Prévoyiez-vous, au moment où TEOR n’était pas encore qu’un projet, que ce mode de transport aurait un tel succès ?
Le prévoir, non. L’espérer, oui. L’agglo voulait un dispositif qui soit aussi
performant que le métro, en terme d’accessibilité, de régularité, et de confort. Nous avons progressivement construit un nouveau concept de transport, un
nouveau système qui comprend plusieurs aspects : les voies réservées, le
guidage optique, la priorité aux feux, la signalétique, les stations… C’est
aujourd’hui un dispositif qui est reconnu comme très innovant au plan mondial.
Par ailleurs les premières enquêtes auprès des usagers montrent une très grande
satisfaction de leur part alors que le dispositif n’est pas encore totalement
opérationnel à l’est de l’agglo et au centre.
Les Rouennais subissent actuellement les désagréments liés aux chantiers de TEOR en centre ville, qu’avez-vous envie de leur dire sur ce qui les attend une fois ces chantiers terminés ?
Je les comprends pour avoir, moi même connu dans ma commune, Déville lès
Rouen, ces désagréments en 2000. Aujourd’hui je pense que peu d’habitants
contestent ce progrès considérable dans les transports en commun. C’est vrai que
des travaux de ce type créent une véritable gène, mais on ne peut l’empécher si
on veut transformer notre ville ; ne rien faire à long terme serait pire. Il
faut essayer de limiter cette gène au maximum, et en particulier aider les
commerçants pour que leur activité ne connaisse pas de dégats irréversibles :
nous le faisons avec le système ELP pour les livraisons ou avec le dispositif
d’indemnisation que nous avons mis en place.
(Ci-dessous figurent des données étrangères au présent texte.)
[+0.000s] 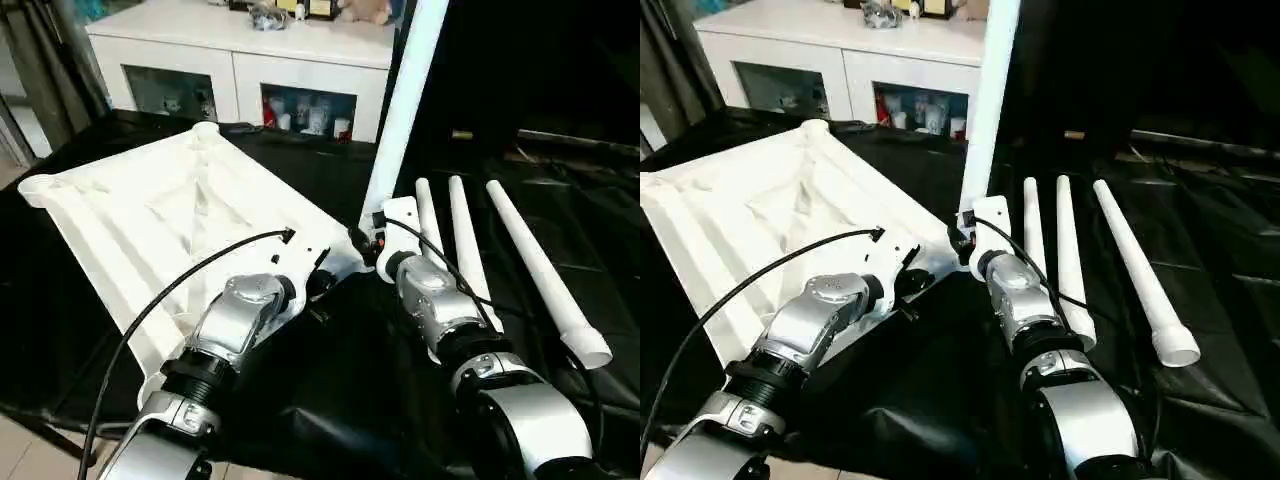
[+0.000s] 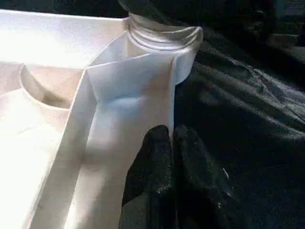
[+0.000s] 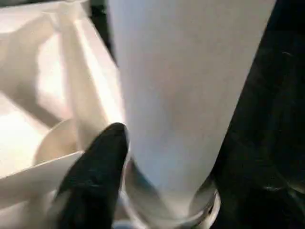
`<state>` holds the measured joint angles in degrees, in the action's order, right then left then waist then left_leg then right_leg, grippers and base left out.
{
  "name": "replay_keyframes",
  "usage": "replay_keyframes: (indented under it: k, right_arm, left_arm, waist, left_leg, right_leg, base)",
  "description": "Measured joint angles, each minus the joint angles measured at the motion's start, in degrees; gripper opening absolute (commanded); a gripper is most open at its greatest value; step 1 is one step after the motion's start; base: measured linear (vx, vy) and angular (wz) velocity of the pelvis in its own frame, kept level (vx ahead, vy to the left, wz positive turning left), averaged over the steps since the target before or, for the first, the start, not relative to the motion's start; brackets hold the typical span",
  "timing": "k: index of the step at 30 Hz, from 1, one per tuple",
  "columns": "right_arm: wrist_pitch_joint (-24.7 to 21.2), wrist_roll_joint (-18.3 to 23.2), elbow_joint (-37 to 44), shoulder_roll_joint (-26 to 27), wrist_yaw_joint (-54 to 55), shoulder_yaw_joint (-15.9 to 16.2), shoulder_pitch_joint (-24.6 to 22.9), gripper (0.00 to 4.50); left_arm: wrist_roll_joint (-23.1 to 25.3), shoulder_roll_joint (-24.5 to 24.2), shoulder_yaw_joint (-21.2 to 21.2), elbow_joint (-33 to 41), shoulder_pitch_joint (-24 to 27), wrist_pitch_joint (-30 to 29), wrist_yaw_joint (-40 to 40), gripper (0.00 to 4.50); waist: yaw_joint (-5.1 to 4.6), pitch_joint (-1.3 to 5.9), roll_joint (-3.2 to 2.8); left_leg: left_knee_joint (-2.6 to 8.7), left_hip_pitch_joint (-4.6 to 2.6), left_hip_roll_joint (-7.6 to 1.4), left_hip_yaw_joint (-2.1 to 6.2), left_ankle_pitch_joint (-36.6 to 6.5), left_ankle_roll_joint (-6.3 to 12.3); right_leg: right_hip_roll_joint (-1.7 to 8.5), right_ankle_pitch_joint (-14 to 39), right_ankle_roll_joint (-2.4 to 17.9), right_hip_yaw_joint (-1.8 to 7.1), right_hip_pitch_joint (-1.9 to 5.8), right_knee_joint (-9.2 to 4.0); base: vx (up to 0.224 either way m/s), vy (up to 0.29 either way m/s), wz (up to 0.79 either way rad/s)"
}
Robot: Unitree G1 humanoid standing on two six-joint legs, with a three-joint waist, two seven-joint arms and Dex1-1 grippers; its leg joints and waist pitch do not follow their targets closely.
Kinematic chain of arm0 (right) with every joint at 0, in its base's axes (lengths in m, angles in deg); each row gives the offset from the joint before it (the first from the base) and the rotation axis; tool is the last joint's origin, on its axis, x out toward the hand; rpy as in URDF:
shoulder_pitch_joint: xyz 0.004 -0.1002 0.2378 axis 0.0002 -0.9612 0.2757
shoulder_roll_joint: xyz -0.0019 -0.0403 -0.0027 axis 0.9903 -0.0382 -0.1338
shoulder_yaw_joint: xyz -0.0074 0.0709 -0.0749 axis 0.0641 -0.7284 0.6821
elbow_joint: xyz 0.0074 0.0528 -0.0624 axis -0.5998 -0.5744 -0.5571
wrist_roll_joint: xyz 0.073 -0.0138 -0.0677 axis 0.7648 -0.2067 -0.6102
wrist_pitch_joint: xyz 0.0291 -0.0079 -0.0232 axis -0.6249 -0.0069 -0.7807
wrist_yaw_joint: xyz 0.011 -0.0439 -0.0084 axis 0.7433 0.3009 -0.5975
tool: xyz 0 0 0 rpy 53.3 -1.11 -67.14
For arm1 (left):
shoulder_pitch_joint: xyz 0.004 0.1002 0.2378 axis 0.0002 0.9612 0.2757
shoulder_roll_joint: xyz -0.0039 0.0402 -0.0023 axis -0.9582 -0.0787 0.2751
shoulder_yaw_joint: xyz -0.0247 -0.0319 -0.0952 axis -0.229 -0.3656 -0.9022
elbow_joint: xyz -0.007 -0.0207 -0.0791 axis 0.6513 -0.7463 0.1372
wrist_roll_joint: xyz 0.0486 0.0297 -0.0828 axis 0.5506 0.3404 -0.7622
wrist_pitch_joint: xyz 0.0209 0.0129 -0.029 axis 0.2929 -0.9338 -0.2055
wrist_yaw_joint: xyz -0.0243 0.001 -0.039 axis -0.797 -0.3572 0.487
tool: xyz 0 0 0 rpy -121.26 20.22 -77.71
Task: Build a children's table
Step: Insert table leg to table base
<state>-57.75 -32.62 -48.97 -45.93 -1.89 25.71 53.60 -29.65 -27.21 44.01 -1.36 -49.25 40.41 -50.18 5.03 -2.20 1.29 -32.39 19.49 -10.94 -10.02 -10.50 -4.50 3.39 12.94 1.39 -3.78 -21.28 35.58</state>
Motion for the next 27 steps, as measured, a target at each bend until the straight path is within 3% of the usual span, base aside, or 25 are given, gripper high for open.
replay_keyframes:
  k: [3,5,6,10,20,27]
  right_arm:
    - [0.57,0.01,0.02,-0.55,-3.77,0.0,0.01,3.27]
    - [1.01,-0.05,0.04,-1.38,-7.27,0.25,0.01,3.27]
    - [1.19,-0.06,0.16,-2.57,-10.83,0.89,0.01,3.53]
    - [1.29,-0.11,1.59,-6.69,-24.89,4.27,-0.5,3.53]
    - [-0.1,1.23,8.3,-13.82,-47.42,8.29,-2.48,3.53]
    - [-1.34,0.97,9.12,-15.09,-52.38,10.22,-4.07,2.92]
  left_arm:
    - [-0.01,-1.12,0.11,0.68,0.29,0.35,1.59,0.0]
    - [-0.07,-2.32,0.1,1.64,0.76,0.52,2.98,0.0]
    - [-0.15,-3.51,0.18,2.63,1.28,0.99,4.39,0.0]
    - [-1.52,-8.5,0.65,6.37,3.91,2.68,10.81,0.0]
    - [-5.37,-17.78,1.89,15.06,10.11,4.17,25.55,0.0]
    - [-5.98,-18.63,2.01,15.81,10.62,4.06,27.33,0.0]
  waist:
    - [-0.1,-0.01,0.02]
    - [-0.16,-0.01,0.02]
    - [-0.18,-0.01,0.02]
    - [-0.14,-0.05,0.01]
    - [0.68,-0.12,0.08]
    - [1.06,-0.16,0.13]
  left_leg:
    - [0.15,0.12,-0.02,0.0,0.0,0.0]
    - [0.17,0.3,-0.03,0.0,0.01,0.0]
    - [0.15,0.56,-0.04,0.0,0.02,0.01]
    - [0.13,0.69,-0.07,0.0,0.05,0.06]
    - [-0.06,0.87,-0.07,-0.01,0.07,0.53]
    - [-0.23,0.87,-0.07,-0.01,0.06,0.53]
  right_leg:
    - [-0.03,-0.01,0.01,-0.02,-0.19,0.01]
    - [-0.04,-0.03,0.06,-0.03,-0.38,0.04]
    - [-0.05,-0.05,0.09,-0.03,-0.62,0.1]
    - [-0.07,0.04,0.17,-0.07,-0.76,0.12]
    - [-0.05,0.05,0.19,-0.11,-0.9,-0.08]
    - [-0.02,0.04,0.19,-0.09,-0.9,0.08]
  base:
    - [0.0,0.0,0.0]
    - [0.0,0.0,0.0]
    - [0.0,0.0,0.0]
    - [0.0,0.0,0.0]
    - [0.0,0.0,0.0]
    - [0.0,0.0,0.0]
De nombreuses personnes souhaitent voir se développer un service de bus de nuit conséquent, pour permettre aux noctambules de rentrer chez eux en toute sécurité. Quel est votre point de vue sur la question ?
Nous expérimentons un système de bus de nuit aujourd’hui en direction du
public étudiant. Nous connaissons mal l’ampleur du besoin réel. Nous ferons au
bout d’un an le bilan de cette première expérience. Si la fréquentation,
mesurée très précisemment avec les validations, est satisfaisante, nous
pourrons poursuivre voir élargir . Mais il est vrai que ces services de nuit
coûtent très cher à la collectivité, et il nous faut faire des arbitrages pour
mettre en place ce qui est le plus utile pour les habitants.